歌舞伎座で「芸術祭十月大歌舞伎 第二部」を拝見しました。1本目は『祇園恋づくし(ぎおんこいづくし)』です。
配役
大津屋次郎八/大津屋女房おつぎ:中村鴈治郎(成駒家)
指物師留五郎/芸妓染香:松本幸四郎(高麗屋)
手代文七:坂東巳之助(大和屋)
使いの者清助:大谷廣太郎(明石屋)
おつぎの妹おその:片岡千之助(松嶋屋)
茶店亭主金平:中村寿治郎(成駒家)
持丸屋女房おげん:市川高麗蔵(高麗屋)
岩本楼女将お筆:片岡孝太郎(松嶋屋)
持丸屋太兵衛:中村歌六(播磨屋)
2015年の「八月納涼歌舞伎」でも拝見している演目ですが、鴈治郎さん、幸四郎さんが2役を勤めるのが見所。「京都三条木津屋次郎八の家の場」「高台寺下岩本楼の座敷の場」、おつぎ、次郎八の「悔しい〜」の叫びで終わるのが楽しい。次郎八、おつぎは似た者夫婦、二役を生かしたくすぐりが楽しい。おつぎが別嬪さんだとは思えんが。。。珍しい女方の幸四郎さん、お顔の色が違う2役はなかなか大変そう。次郎八の事を本気で嫌がる芸妓染香役、「高台寺下岩本楼の座敷の場」で次郎八から逃げる際の体を張ったダイビングに爆笑。しかし京都の人ってこんな裏表?のある人ばっかりなのか?「薬師堂の境内の場」では、妹おその(姉妹全然似てない!)のお願い事にひたすら勘違いする留五郎が楽しく、その後にはちゃんと格好良い見せ場があるのが良い。最後の「四条河原料亭の場」では、同じく染香に入れ揚げていた太兵衛が、染香が京都から出ていったと知って凹む姿が、先ほどの威勢の良さそっちのけで、歌六さんのお顔が情けなさ過ぎて爆笑、女房おげんといつまでも仲良く、とても素敵な凹みっぷりでした。ストーリーもシンプルで単純に笑える演目、とても良かったです。

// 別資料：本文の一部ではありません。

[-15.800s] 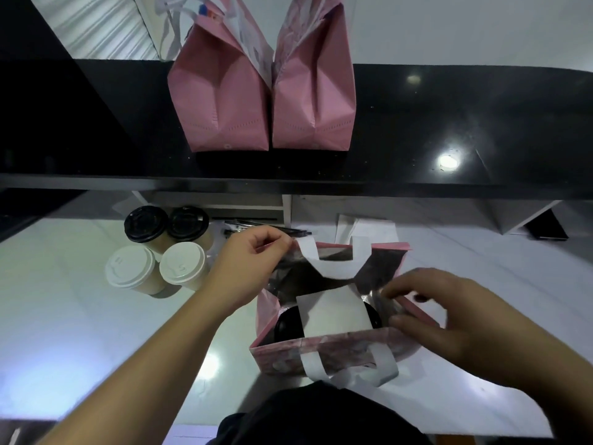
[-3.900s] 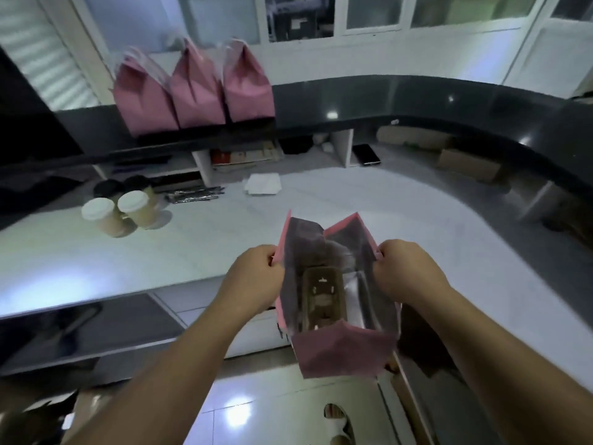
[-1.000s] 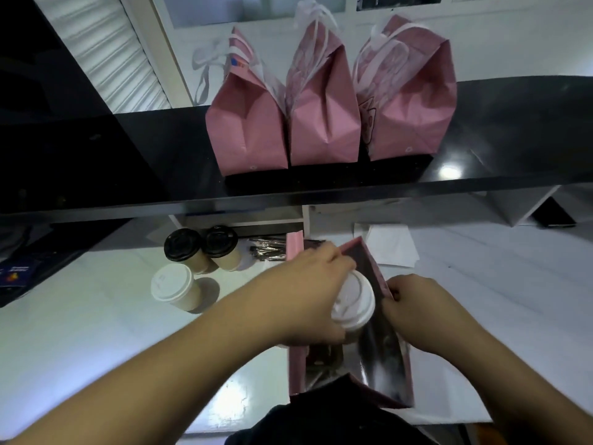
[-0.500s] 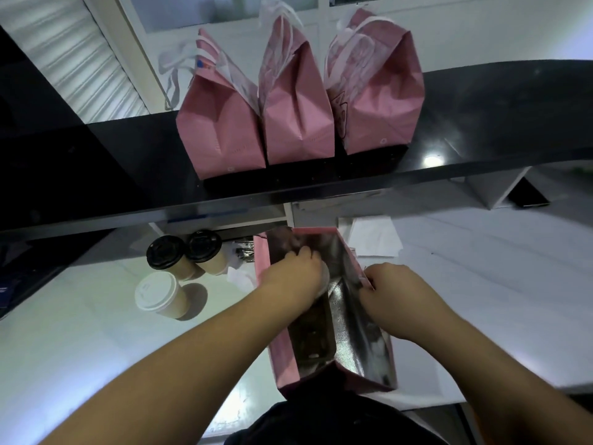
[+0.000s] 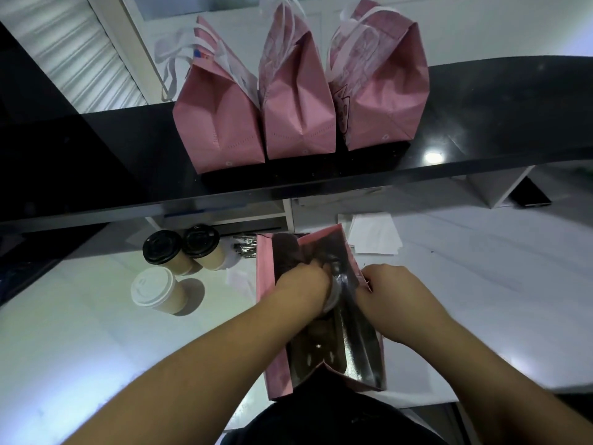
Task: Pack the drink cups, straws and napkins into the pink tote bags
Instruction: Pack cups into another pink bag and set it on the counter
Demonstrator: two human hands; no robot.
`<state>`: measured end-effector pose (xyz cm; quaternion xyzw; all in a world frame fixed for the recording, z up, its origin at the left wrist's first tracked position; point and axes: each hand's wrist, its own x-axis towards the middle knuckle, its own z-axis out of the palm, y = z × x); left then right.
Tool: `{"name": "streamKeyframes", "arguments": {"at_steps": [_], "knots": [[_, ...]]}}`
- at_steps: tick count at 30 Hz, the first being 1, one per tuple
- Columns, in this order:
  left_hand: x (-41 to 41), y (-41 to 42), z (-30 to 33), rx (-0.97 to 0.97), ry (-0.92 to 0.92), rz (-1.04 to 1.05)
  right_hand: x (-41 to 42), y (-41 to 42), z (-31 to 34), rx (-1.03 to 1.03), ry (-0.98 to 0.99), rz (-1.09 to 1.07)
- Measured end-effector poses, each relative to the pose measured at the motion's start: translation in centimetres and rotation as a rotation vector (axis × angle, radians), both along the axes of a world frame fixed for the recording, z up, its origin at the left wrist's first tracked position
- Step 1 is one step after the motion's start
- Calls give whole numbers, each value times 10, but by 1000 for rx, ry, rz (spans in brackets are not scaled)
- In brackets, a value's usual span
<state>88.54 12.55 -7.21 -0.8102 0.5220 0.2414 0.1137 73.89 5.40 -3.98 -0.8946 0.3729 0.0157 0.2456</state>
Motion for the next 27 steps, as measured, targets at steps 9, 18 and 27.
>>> {"name": "streamKeyframes", "arguments": {"at_steps": [9, 18, 27], "knots": [[1, -7, -3, 94, 80, 99, 3, 4, -2, 29, -9, -37], [16, 36, 61, -817, -76, 131, 0, -4, -4, 41, -39, -36], [153, 175, -18, -540, -212, 912, 3, -7, -6, 35, -6, -41]]}}
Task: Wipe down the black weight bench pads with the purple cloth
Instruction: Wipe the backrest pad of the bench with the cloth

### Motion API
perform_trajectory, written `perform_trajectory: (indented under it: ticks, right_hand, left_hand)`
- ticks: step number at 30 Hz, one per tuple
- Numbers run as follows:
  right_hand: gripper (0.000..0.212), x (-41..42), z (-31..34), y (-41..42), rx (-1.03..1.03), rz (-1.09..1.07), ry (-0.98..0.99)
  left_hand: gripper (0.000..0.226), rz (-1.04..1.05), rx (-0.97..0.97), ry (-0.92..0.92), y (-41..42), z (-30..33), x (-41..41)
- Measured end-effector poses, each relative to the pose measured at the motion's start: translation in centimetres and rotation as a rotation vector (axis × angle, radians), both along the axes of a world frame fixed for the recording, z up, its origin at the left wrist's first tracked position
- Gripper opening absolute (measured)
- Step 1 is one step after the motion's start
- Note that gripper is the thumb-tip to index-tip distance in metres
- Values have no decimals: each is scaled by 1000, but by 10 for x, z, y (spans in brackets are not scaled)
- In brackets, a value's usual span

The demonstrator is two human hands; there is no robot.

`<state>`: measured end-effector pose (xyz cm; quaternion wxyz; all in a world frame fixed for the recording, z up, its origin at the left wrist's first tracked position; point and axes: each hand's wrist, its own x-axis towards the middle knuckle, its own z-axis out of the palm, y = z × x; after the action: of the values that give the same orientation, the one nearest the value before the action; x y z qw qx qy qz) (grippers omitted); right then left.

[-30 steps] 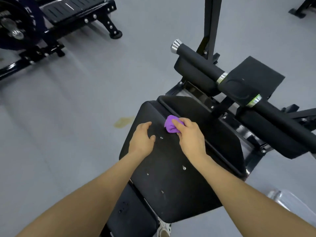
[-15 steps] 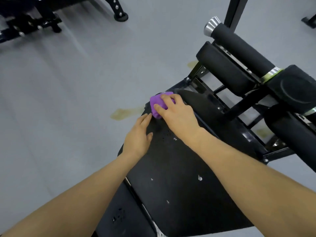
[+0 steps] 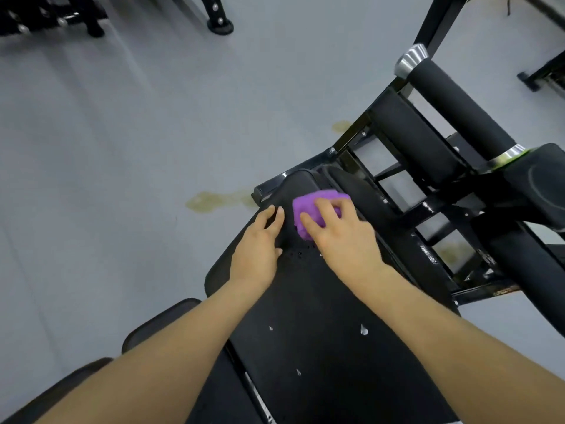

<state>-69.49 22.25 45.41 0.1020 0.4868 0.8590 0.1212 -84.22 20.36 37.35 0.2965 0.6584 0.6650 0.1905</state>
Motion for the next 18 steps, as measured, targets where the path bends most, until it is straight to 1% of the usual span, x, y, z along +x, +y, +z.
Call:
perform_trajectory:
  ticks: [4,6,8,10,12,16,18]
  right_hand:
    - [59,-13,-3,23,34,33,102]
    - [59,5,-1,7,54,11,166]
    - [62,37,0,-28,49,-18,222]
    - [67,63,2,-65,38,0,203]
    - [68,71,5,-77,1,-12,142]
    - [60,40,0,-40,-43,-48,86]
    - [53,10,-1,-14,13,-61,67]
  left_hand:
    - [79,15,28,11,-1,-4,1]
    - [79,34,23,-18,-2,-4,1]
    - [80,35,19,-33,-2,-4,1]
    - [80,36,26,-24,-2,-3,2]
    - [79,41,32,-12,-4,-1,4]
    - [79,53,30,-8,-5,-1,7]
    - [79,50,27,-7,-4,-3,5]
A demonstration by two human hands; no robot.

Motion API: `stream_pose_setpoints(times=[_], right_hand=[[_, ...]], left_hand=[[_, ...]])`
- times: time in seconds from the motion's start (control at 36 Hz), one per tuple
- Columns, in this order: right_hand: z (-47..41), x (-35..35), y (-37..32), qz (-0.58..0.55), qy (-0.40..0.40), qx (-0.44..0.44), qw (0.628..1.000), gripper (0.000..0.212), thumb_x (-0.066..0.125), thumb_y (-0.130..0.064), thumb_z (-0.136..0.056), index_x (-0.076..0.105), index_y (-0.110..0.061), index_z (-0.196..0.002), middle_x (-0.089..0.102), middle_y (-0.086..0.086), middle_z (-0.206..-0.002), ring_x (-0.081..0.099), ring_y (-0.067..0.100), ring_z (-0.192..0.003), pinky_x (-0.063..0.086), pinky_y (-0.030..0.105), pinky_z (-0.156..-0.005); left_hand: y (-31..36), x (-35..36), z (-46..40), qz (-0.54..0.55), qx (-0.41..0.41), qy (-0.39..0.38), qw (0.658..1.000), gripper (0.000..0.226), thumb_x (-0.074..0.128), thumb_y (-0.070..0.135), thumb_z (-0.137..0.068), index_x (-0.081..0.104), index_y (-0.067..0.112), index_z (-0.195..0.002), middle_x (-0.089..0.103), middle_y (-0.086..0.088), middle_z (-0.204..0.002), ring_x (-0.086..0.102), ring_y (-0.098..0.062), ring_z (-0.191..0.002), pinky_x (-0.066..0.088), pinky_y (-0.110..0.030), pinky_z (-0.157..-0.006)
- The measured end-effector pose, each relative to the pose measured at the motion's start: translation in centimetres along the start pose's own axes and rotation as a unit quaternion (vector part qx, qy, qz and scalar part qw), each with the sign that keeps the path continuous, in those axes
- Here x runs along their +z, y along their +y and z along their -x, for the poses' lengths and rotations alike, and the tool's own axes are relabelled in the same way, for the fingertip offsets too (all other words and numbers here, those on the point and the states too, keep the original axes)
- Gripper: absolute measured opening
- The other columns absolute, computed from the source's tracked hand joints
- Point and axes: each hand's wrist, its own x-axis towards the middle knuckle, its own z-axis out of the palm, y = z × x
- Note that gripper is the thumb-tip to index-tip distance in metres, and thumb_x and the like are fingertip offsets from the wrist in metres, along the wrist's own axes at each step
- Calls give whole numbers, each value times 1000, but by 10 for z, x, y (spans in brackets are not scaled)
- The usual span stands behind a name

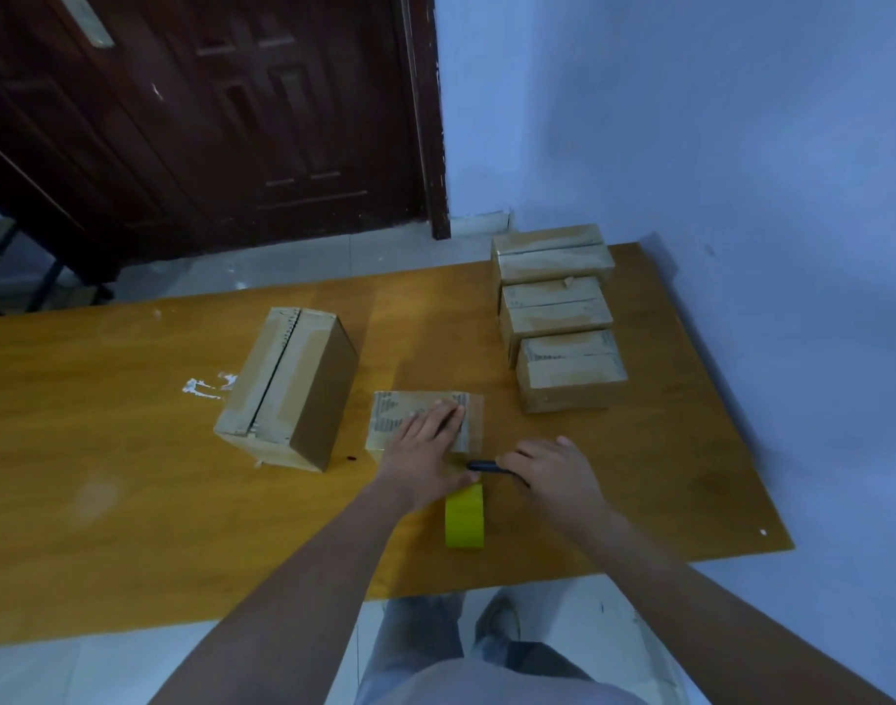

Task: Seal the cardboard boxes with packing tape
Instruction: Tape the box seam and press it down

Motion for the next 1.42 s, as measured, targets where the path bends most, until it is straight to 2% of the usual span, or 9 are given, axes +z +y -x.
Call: stream_pose_setpoints(times=[0.36,0.5,0.64,0.75,0.86,0.94,1.08,1.22,1.42], right_hand=[[3,3,-4,55,-25,99,993,34,88,-12,-41,67,-27,-62,54,-6,-54,54,14,-45,42,24,-50],[19,15,11,-6,-109,205,973,23,45,-8,-92,56,-21,-108,63,0,-101,60,21,-94,38,33,-80],[22,31,11,-15,-167,283,944,23,39,-14,-95,47,-25,-114,54,-4,-117,49,18,-111,35,31,-88],[18,43,2,-79,-87,305,945,25,53,-23,-90,53,-18,-114,47,2,-120,45,22,-112,39,36,-91],[2,34,-22,-421,-53,324,846,20,54,-18,-94,59,-13,-112,42,-2,-112,46,15,-109,42,25,-93],[-7,27,-34,-528,-84,347,771,18,54,-19,-95,63,-11,-108,41,-2,-105,45,10,-103,34,3,-74],[-10,32,-39,-575,-79,350,735,9,59,-14,-90,67,-18,-91,59,10,-108,56,19,-102,41,17,-78],[-17,26,-36,-589,-125,375,705,15,57,-13,-91,67,-23,-85,64,-1,-98,58,16,-95,45,26,-77],[-21,20,-39,-618,-133,423,649,4,62,-12,-89,62,-12,-85,63,5,-87,62,17,-75,54,25,-59]], left_hand=[[2,1,1,18,-6,2,1000,87,39,64,-91,-9,24,-152,-14,10,-158,-14,-11,-145,-14,-30,-115],[2,1,2,16,-4,2,1000,89,36,68,-89,-10,25,-152,-15,10,-158,-15,-10,-145,-14,-30,-115],[-1,2,0,14,0,-6,1000,96,30,77,-82,-11,25,-151,-14,10,-158,-14,-10,-145,-13,-30,-115],[-1,1,0,29,1,-8,1000,94,42,69,-86,-9,24,-152,-13,10,-158,-13,-10,-145,-11,-32,-118],[-2,2,-2,19,2,-14,1000,102,36,79,-79,-10,24,-152,-13,9,-158,-14,-11,-145,-13,-31,-116],[-2,3,-3,1,3,-25,1000,107,29,85,-73,-12,23,-151,-15,8,-158,-14,-12,-146,-11,-33,-118],[-2,4,-2,-1,10,-10,1000,118,4,93,-58,-11,22,-151,-12,6,-159,-12,-13,-146,-11,-33,-118],[-1,2,0,7,9,-10,1000,103,35,79,-79,-11,21,-151,-13,7,-159,-13,-12,-145,-12,-32,-118],[-3,12,-1,30,9,30,999,120,-20,90,-53,-5,24,-152,-5,8,-159,-7,-12,-146,-12,-30,-115]])
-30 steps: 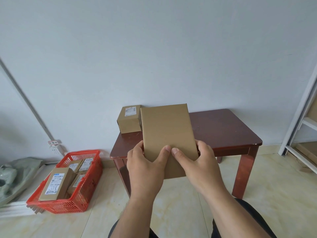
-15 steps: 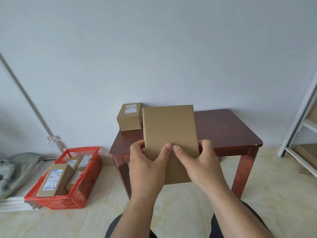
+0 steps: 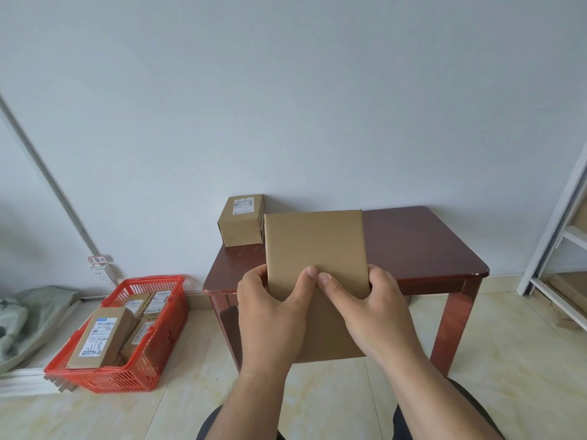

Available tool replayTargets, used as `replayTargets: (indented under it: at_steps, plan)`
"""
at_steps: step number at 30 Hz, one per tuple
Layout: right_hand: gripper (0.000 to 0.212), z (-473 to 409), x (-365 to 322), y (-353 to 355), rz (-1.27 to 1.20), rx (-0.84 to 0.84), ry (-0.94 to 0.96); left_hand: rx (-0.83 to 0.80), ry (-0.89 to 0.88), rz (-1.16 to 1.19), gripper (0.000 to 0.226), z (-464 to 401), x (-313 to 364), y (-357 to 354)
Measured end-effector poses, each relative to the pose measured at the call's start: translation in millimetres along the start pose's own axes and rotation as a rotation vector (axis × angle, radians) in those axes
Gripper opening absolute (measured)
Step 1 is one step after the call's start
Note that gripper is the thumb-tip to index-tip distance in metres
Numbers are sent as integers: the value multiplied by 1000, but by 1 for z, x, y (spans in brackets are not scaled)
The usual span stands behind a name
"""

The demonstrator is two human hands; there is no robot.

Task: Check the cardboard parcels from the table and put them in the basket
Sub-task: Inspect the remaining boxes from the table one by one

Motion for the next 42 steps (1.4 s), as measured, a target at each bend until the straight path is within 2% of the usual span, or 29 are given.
replayTargets:
  at_steps: [5, 9, 14, 19, 22, 25, 31, 33, 36, 42]
  plan:
    - [64, -8, -4, 5, 14, 46, -39, 17, -6, 25, 61, 6, -4, -4]
    - [69, -5, -5, 6, 31, 58, -29, 5, -12, -6, 83, 7, 0, -5]
    - [60, -1, -2, 6, 18, 50, -36, 11, -18, 21, 71, 1, 5, -2]
    - [85, -10, -4, 5, 40, 34, -46, 5, -37, 39, 62, 5, 8, -4]
    - [85, -10, -8, 4, 68, 18, -22, 8, -27, 42, 65, 3, 7, -3]
    - [79, -5, -11, 4, 95, 4, -5, -8, -14, 27, 77, -1, 7, -3]
    - [68, -6, -18, 8, 62, 18, -17, -37, -21, 24, 67, 3, 12, -5]
    - [74, -11, -16, 8, 82, 7, -45, -29, -21, 44, 65, 5, 12, -6]
    - [88, -14, -15, 6, 130, 0, -60, -18, 12, 81, 74, 3, 11, -4]
    - [93, -5, -18, 3, 148, -4, -23, -21, 6, 79, 86, -9, 15, -1]
Point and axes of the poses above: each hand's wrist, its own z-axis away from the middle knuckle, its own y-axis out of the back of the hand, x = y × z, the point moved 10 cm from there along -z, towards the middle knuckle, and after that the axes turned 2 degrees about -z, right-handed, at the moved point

2本目は狂言の『釣針』をもとにした松羽目物『釣女(つりおんな)』です。
配役
太郎冠者:尾上松緑(音羽屋)
大名某:中村歌昇(播磨屋)
上臈:市川笑也(澤瀉屋)
醜女:松本幸四郎(高麗屋)
幸四郎さんの女方2連発。醜女のお役ですが、とても楽しそうで、だんだん可愛く見えてくるから不思議。きりりとした美人の笑也さんとの対比も良い。松緑さんはもう少し遊びがあってもいい気がしますが、最後は逆に女性が男性を釣り上げる、なんだかんだで幸せに暮らしそうな太郎冠者と醜女の姿が想像されて嬉しくなりました。ルッキズムやらなんやら妙な言葉も聞かれるこの頃ですが、おおらかに朗らかに。千穐楽に拝見予定の第一部も楽しみにしております!